Task to complete: Where does the string "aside" occur in the records below? Copy every line that holds it.

Source data:

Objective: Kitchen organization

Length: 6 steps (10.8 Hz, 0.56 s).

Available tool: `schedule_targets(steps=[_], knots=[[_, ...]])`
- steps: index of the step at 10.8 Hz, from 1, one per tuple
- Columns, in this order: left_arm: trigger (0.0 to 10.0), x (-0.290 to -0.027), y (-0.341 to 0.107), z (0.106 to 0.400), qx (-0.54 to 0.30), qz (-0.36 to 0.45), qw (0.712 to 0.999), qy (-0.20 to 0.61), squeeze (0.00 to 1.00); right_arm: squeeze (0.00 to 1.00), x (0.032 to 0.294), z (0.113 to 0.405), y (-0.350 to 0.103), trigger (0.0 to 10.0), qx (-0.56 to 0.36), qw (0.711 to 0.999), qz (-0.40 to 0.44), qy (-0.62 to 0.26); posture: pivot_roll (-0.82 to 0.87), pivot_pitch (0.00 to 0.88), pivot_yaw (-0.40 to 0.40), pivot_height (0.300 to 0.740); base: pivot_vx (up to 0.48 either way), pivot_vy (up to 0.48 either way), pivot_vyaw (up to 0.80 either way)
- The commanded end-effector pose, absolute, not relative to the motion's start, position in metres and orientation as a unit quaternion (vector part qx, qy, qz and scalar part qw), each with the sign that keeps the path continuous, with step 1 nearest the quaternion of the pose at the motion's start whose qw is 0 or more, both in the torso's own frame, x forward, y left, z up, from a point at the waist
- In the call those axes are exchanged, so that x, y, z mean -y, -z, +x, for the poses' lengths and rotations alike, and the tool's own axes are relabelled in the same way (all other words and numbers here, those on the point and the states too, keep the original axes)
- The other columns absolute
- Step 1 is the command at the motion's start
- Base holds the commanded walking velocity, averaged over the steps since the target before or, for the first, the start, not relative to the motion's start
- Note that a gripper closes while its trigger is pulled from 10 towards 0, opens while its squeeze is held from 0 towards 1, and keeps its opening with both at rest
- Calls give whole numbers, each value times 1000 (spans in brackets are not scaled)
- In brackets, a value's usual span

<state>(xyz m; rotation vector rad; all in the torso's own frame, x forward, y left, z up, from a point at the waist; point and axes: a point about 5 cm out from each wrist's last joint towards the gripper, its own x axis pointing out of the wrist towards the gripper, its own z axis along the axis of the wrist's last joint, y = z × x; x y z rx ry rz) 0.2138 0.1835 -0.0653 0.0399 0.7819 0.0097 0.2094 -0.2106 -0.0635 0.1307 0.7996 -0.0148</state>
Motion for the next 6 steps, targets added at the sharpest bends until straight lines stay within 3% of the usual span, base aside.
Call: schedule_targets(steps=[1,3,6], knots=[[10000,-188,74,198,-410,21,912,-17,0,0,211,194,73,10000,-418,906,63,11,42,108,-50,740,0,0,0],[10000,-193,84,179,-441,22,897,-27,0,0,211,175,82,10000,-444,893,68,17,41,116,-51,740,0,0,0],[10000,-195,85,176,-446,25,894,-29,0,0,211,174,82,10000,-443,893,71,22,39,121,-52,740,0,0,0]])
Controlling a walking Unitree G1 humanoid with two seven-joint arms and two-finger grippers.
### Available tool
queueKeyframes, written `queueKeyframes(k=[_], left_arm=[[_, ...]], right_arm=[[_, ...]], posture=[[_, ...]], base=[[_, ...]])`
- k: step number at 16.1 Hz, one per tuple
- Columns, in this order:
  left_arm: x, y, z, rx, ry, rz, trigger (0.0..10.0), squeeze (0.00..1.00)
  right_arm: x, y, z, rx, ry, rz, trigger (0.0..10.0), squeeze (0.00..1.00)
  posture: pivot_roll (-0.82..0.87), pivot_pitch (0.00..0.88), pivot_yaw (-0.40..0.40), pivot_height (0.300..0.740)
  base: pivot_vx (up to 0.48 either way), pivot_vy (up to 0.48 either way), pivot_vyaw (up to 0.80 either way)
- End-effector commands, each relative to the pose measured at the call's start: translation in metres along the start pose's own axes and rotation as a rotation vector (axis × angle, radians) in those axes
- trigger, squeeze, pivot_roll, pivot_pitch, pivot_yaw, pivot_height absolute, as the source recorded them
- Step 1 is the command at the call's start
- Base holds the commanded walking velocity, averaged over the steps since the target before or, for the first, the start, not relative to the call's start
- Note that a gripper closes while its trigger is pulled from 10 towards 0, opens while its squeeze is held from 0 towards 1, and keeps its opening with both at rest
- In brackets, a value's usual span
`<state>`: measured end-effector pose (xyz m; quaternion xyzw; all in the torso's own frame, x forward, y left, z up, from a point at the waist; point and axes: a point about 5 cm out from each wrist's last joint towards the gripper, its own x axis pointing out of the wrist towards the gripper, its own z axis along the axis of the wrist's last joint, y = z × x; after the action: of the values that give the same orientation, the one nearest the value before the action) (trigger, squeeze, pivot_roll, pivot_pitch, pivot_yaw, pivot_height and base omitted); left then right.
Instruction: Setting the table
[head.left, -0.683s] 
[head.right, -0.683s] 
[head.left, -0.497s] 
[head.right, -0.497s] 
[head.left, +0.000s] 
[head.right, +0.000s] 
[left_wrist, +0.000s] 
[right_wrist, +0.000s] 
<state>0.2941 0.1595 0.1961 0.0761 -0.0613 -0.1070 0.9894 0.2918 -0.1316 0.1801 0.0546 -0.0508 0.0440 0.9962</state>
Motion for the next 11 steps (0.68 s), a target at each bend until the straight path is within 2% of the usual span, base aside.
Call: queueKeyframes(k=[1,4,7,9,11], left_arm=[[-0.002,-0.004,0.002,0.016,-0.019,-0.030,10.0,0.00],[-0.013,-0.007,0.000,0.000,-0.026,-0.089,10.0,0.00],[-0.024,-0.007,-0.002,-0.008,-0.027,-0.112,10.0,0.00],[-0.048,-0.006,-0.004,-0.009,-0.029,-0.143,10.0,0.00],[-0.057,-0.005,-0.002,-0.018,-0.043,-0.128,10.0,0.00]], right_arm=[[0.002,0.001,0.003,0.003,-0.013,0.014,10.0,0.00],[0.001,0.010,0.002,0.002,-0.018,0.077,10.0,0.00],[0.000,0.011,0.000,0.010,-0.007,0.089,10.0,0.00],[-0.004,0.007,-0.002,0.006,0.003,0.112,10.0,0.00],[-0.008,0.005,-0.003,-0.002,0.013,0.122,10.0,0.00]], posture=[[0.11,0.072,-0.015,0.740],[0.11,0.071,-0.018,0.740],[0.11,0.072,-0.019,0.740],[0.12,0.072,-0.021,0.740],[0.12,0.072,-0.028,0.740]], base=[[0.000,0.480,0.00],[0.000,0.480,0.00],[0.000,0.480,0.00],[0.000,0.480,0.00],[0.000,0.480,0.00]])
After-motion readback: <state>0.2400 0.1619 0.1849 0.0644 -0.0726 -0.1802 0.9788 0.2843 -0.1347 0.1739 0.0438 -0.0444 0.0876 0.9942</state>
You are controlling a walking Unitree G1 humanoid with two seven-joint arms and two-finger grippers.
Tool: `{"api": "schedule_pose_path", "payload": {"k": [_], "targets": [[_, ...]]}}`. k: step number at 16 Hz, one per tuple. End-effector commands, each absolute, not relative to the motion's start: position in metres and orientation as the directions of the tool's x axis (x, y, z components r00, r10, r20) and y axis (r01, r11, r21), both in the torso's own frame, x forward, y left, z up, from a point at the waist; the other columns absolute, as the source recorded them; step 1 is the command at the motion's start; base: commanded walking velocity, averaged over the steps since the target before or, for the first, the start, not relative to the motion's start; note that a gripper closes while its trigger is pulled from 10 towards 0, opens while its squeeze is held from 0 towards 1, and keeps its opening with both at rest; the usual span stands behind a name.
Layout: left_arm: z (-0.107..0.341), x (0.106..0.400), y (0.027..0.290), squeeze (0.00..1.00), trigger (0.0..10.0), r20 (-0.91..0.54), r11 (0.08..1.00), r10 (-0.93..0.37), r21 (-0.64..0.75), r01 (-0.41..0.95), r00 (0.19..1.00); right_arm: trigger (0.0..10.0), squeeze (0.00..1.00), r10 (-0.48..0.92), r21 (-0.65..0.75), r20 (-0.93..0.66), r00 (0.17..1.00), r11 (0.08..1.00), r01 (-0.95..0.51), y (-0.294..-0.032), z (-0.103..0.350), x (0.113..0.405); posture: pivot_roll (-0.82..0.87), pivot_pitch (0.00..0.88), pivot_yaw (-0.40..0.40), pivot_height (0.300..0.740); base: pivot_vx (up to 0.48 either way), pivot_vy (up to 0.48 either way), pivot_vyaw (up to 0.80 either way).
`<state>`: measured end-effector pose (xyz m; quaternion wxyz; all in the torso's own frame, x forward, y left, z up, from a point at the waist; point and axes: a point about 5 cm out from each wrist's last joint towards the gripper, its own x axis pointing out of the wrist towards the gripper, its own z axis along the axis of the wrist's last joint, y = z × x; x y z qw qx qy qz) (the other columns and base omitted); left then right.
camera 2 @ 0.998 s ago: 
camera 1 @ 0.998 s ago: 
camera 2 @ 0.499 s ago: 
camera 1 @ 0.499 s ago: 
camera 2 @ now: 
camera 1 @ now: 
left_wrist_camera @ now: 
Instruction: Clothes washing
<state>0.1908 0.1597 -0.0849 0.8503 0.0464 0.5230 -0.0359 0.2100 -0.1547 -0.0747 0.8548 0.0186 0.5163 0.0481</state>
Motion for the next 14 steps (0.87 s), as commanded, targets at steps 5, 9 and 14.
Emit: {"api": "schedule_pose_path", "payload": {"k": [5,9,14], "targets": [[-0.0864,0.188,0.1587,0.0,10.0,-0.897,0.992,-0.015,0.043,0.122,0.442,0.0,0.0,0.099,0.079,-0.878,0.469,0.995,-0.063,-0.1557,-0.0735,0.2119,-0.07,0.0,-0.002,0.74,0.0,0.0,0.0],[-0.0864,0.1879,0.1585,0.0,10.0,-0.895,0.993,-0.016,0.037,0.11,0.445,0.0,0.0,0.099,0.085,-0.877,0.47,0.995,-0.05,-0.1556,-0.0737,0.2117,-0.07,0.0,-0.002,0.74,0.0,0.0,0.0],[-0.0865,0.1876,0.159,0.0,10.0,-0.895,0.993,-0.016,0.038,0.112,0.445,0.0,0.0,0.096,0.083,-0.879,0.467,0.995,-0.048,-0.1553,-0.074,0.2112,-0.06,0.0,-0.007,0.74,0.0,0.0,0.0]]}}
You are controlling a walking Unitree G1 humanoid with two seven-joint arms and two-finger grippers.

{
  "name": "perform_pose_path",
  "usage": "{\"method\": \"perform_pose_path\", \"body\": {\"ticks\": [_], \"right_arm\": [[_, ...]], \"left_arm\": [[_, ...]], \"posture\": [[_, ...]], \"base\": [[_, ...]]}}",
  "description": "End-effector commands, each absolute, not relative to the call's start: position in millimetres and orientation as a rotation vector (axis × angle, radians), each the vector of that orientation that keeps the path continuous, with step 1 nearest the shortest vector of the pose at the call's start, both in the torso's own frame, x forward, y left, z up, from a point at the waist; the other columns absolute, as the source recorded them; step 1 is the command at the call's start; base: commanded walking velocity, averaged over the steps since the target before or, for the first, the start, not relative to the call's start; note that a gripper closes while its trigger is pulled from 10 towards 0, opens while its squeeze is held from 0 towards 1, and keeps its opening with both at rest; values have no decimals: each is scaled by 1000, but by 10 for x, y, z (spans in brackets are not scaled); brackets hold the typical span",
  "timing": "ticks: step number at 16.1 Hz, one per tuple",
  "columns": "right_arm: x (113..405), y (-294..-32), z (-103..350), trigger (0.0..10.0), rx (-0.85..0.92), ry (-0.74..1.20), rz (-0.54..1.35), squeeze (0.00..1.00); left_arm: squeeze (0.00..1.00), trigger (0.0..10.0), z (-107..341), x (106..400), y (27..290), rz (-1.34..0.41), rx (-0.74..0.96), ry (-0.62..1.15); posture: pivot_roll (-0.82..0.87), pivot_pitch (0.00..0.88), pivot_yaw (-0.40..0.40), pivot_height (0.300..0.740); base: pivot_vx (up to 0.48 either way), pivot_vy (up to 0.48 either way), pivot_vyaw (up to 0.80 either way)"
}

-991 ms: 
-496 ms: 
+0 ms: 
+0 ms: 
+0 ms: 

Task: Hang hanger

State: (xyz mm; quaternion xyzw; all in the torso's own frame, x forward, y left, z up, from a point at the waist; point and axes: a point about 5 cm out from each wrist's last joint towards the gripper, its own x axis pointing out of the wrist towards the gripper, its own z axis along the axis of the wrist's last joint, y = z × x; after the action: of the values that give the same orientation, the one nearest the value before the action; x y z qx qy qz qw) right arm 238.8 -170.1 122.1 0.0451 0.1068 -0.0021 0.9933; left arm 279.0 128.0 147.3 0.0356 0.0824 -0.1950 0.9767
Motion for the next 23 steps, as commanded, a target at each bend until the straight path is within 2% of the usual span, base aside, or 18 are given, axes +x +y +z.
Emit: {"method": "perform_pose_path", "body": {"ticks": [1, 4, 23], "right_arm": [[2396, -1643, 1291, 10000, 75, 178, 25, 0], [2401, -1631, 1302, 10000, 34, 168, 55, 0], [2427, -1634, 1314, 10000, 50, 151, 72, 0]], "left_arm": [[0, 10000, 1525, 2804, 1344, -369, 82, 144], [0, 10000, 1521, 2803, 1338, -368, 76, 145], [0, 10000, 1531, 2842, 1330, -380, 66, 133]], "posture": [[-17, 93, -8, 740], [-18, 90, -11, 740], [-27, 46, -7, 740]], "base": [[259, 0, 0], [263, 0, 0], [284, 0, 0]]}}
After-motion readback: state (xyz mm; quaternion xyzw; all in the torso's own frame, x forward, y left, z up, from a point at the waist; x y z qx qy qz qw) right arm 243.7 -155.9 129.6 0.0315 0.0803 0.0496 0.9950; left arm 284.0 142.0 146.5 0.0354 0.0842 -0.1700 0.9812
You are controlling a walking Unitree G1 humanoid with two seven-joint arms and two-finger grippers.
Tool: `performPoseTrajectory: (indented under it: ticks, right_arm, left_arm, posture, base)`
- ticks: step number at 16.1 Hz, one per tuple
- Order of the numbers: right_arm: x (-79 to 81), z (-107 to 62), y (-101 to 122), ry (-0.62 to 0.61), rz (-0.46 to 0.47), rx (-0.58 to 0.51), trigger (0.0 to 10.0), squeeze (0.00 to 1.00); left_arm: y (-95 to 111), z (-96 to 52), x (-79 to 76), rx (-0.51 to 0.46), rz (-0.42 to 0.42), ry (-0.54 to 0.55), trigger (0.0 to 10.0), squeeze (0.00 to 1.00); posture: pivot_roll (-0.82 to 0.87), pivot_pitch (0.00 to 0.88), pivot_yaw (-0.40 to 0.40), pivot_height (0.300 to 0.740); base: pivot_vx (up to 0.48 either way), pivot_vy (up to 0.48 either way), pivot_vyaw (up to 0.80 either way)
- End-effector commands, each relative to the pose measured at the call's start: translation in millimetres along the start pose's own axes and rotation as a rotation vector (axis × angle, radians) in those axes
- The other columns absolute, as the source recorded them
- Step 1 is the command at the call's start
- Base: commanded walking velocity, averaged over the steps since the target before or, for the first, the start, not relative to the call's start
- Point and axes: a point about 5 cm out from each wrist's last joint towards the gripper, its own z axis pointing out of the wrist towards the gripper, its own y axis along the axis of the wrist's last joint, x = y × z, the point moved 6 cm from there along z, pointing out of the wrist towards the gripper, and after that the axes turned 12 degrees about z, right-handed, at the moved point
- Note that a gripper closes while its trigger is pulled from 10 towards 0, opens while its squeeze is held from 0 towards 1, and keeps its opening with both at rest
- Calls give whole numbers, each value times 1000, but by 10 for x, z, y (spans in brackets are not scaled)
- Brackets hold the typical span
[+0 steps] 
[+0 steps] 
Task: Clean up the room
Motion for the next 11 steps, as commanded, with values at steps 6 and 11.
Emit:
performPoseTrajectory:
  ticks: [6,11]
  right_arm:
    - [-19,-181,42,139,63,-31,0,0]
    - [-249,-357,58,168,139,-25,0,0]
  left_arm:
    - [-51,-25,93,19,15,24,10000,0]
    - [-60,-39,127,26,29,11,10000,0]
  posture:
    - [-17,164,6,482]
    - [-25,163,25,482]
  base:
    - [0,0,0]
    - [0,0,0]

Response area:
Motion for the next 6 steps, targets added at the sharpest bends until straight lines stay within 3% of the usual span, base aside.
Motion for the next 11 steps (0.68 s), a target at each bend until the straight path is within 2% of the usual span, base aside.
Motion for the next 23 steps, as commanded, a target at each bend until the straight path is within 2% of the usual span, base aside, or 18 are given, axes +x +y +z.

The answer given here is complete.